Concern

I am a daughter of someone recently diagnosed with TN breast cancer.  This past week my mother was told that the red devil  was not going to be able to be tolerated, since it had been 4 weeks after the first 12 treatments of chemo her tumors in breast and lymph nodes in axilla area are able to be felt again and we should speak with surgeon to see how to proceed.  However, a PET scan was performed and found out that she had some mets to the pleural lining and area on right lower lobe of lung. 

 

We visited a surgeon and decision was made to remove the left breast and lymph nodes in axilla area. To me we are missing the elephant in the room the mets that is now in lung and around lung. Has anyone else had this experience, did we make right decision. I am a nurse (not oncology) and it seems to me that we are removing some cancer but it has spread and putting her through something that she may not need to endure. Any input would be greatly appreciated.   

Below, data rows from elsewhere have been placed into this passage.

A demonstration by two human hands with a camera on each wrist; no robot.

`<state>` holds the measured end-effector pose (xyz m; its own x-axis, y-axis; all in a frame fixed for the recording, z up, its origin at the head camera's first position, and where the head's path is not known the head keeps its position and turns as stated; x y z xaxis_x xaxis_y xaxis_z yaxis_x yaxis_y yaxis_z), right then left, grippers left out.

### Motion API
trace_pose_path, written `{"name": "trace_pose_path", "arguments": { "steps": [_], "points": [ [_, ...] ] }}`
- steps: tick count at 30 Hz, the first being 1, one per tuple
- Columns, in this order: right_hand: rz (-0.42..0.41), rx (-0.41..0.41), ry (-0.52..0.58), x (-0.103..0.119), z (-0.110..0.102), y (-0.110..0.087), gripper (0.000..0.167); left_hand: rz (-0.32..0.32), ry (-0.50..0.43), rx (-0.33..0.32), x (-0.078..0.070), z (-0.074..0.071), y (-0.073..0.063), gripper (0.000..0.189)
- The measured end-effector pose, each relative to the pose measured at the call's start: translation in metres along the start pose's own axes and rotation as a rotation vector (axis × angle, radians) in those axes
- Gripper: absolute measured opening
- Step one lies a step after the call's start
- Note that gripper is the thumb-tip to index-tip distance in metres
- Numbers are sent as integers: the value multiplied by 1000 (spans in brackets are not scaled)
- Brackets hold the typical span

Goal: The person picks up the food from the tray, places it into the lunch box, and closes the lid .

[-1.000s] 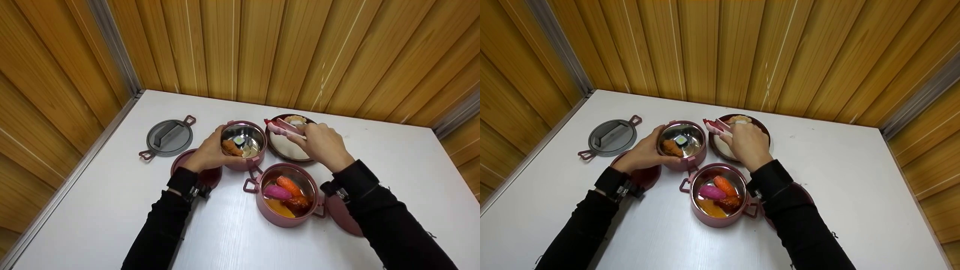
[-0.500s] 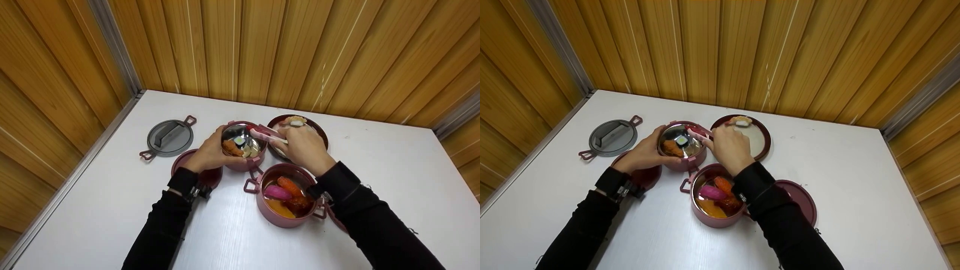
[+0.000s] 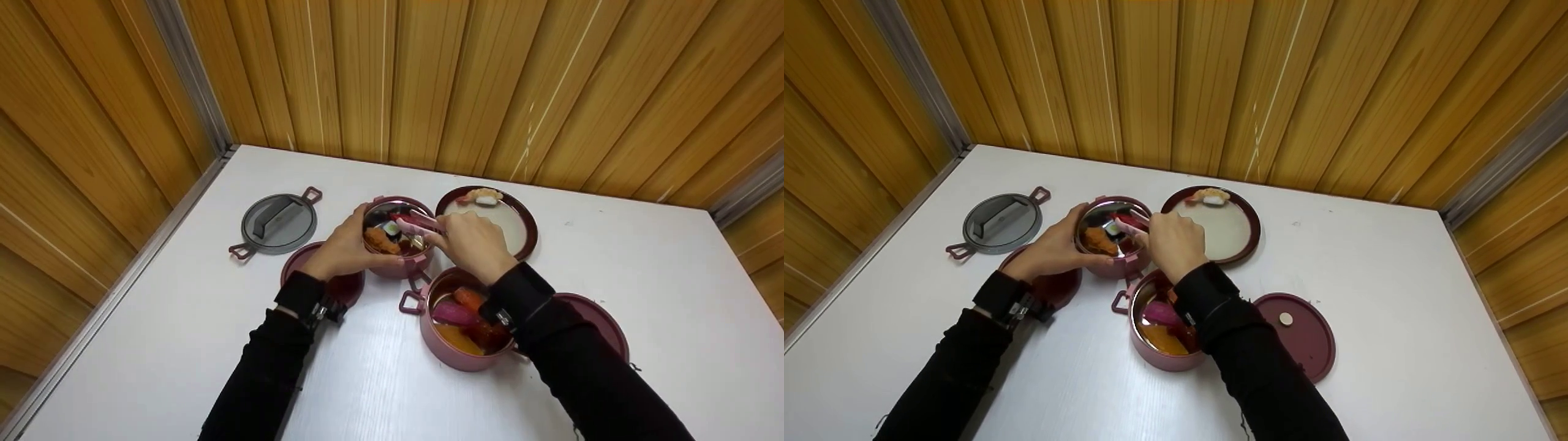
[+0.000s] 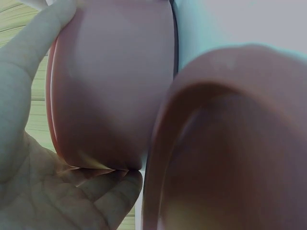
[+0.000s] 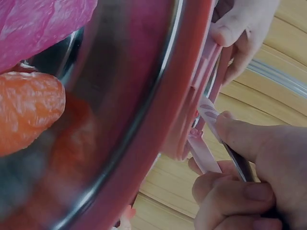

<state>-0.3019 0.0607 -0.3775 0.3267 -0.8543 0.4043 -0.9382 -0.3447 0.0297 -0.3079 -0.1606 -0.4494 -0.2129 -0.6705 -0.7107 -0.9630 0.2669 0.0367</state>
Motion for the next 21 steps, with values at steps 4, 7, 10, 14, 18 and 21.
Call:
{"name": "trace_pose_path", "arguments": {
  "steps": [4, 7, 10, 14, 18, 21],
  "points": [
    [14, -2, -8, -1, 3, 2, 35, 0, 1, -4, -1, 0, -1, 123],
    [22, -9, -14, 0, 4, 2, 34, -2, -2, -5, -1, -1, -1, 123],
    [26, -22, -19, 1, 5, 2, 34, -1, -7, -7, -1, -1, -1, 124],
    [19, -44, -18, 3, 6, 2, 35, 4, 5, -8, -1, -1, 0, 121],
    [13, -58, -31, 5, 7, 2, 36, 4, 24, -7, -1, 0, 1, 118],
    [12, -58, -45, 6, 9, 2, 37, -6, 22, -3, -1, 0, 1, 119]
  ]
}}
Point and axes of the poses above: each hand's wrist, its own y-axis towards the middle knuckle, its own z-axis out of the palm, x = y × z, the point moved 5 cm from there along y, towards the middle knuckle, and after that the axes turned 10 degrees about y, right-handed, at the moved point
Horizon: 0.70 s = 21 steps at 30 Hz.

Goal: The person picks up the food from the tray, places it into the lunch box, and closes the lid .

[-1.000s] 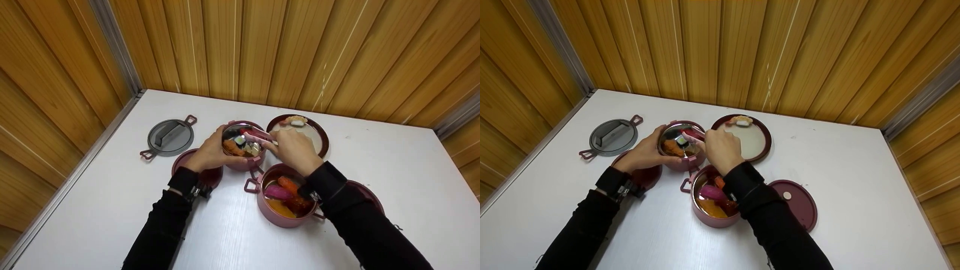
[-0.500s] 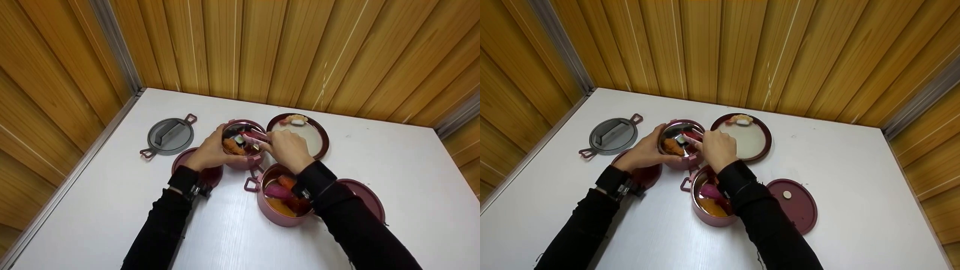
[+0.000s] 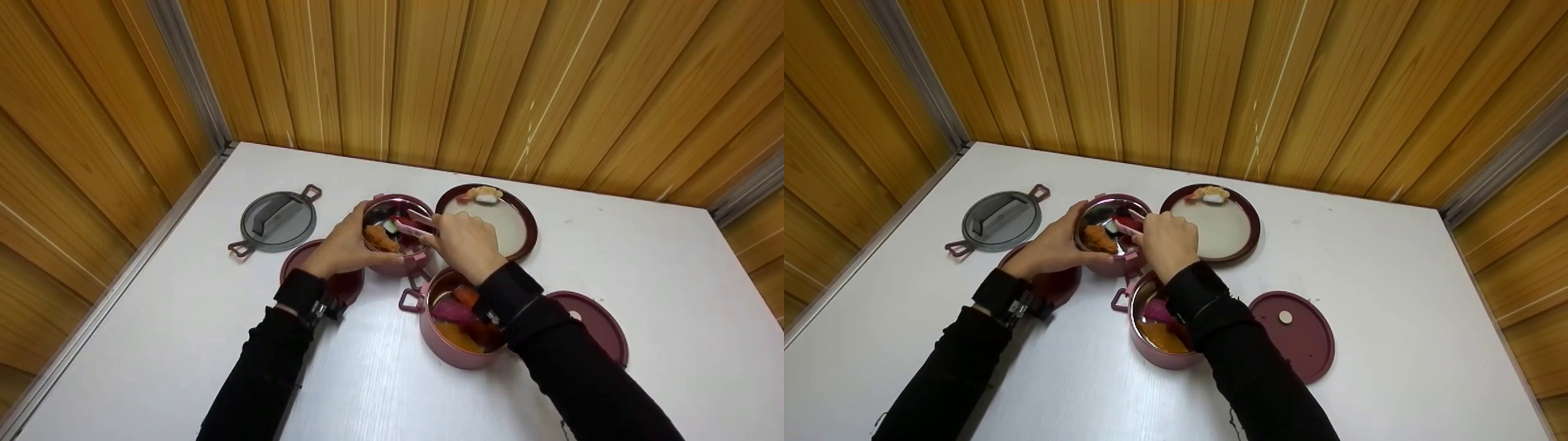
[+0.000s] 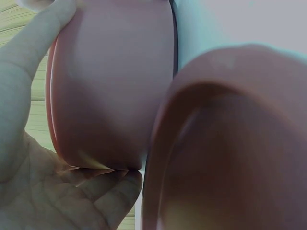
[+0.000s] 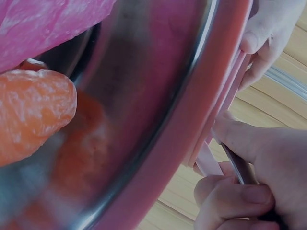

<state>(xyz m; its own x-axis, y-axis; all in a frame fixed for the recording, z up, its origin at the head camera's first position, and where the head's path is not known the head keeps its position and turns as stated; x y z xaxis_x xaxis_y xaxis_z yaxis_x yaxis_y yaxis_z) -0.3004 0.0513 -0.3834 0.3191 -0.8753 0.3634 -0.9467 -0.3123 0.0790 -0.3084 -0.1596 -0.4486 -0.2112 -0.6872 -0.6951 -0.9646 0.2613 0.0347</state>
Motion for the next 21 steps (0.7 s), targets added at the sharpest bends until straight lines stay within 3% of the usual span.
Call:
{"name": "trace_pose_path", "arguments": {
  "steps": [8, 21],
  "points": [
    [8, 20, -5, -1, 2, 1, 32, 3, -4, -1, 0, 0, 1, 117],
    [-22, 47, 32, -4, -5, 0, 39, 20, 5, -10, -1, 0, 0, 118]
  ]
}}
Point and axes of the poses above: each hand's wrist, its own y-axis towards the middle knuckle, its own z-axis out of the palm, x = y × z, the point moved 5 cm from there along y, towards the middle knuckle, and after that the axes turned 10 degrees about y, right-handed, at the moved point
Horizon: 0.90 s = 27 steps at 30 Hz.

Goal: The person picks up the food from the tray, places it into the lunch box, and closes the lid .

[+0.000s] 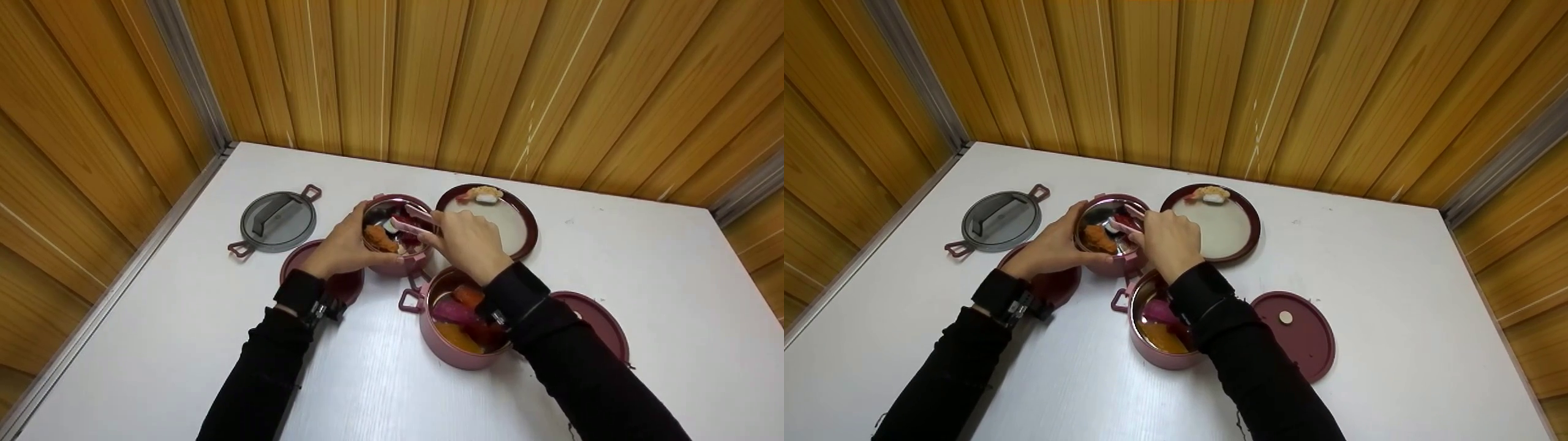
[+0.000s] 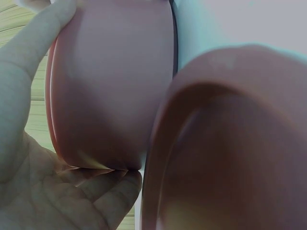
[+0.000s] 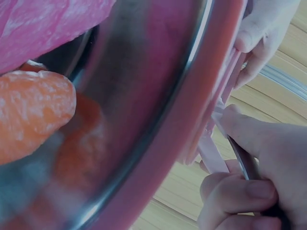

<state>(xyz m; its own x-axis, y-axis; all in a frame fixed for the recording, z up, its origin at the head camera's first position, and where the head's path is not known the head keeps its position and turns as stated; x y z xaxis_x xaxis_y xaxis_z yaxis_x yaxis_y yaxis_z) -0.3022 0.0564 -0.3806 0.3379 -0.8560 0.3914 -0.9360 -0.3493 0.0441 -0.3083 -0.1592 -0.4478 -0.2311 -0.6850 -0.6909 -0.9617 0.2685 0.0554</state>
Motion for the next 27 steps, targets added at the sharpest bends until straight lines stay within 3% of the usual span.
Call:
{"name": "trace_pose_path", "arguments": {
  "steps": [7, 13, 27],
  "points": [
    [-7, -8, 14, -9, -10, 2, 46, -10, -2, 14, 1, 0, 0, 118],
    [-43, -89, 6, -24, -21, 3, 45, -20, 1, 8, 1, 0, 0, 119],
    [82, -115, 93, -77, -39, 6, 58, -41, 5, 15, 1, 1, -1, 123]
  ]
}}
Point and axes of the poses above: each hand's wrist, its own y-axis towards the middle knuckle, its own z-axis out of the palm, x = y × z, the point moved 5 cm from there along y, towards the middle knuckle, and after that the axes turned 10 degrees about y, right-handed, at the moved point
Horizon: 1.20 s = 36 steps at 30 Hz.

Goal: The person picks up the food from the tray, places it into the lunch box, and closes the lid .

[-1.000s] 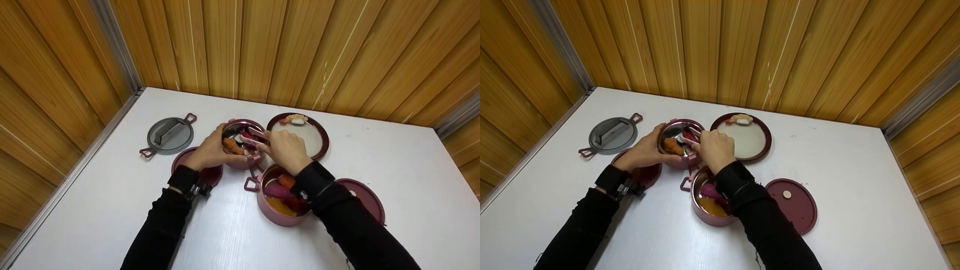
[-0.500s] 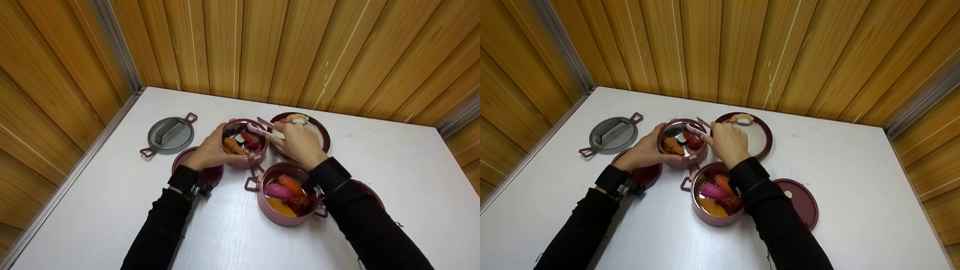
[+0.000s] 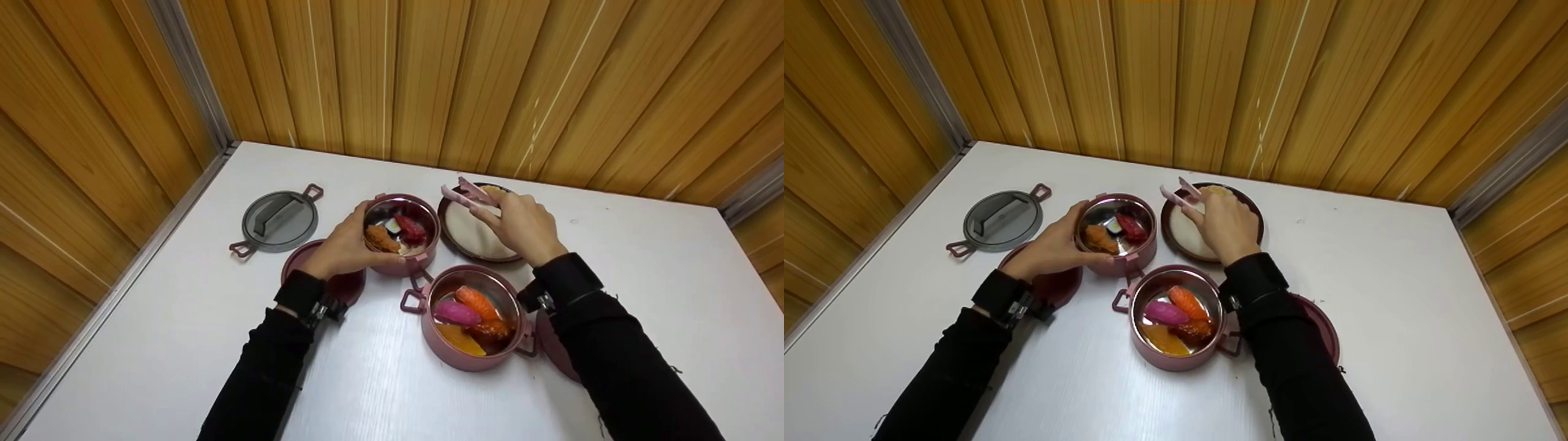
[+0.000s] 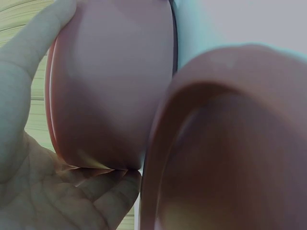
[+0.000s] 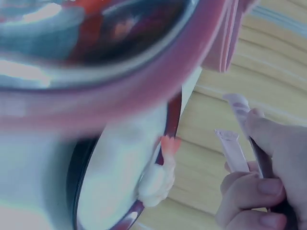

So sorry to hear about your mother,

I hoping someone with some experience will reply.

 

I hear what you are saying about the Elephant in the room. Taking off the breast and lymph nodes is part of the solution but is it the best use of her time right now or in the right order of things that need to be tackled?

 

We do tend to get on to an “assembly line” with NHS treatment. They could be offering you the breast / lymph operation as that could be scheduled quickly (i.e. that is the assembly line you are on)

 

It may that you need to be referred to a doctor who specialises in lung cancer or metasatic cancer and they plan to do this after the operation. It may be that a change in her chemo regime would help.  You might need to see these two doctors together.

 

This is what I would be thinking of anyway but don’t have the experience to know.

 

Personally I have found it hard to take in or make decisons when given new information in one appointment. I need the information to be given, an opportunity to ask questions and then go off and researc / mull it over and then back to talk again.

 

Don’t be frightened of asking to go back. Find out if there is another consultant who deals with this type of cancer. Ask questions about the order this needs to be tackled in and what the alternatives are.

 

When I needed to be seen again I phoned my consultants secretary and spoke to her.

Hi Valerie

so sorry to hear about the diagnosis of your mother - it is so good that you are trying to find out as much as you can about this. 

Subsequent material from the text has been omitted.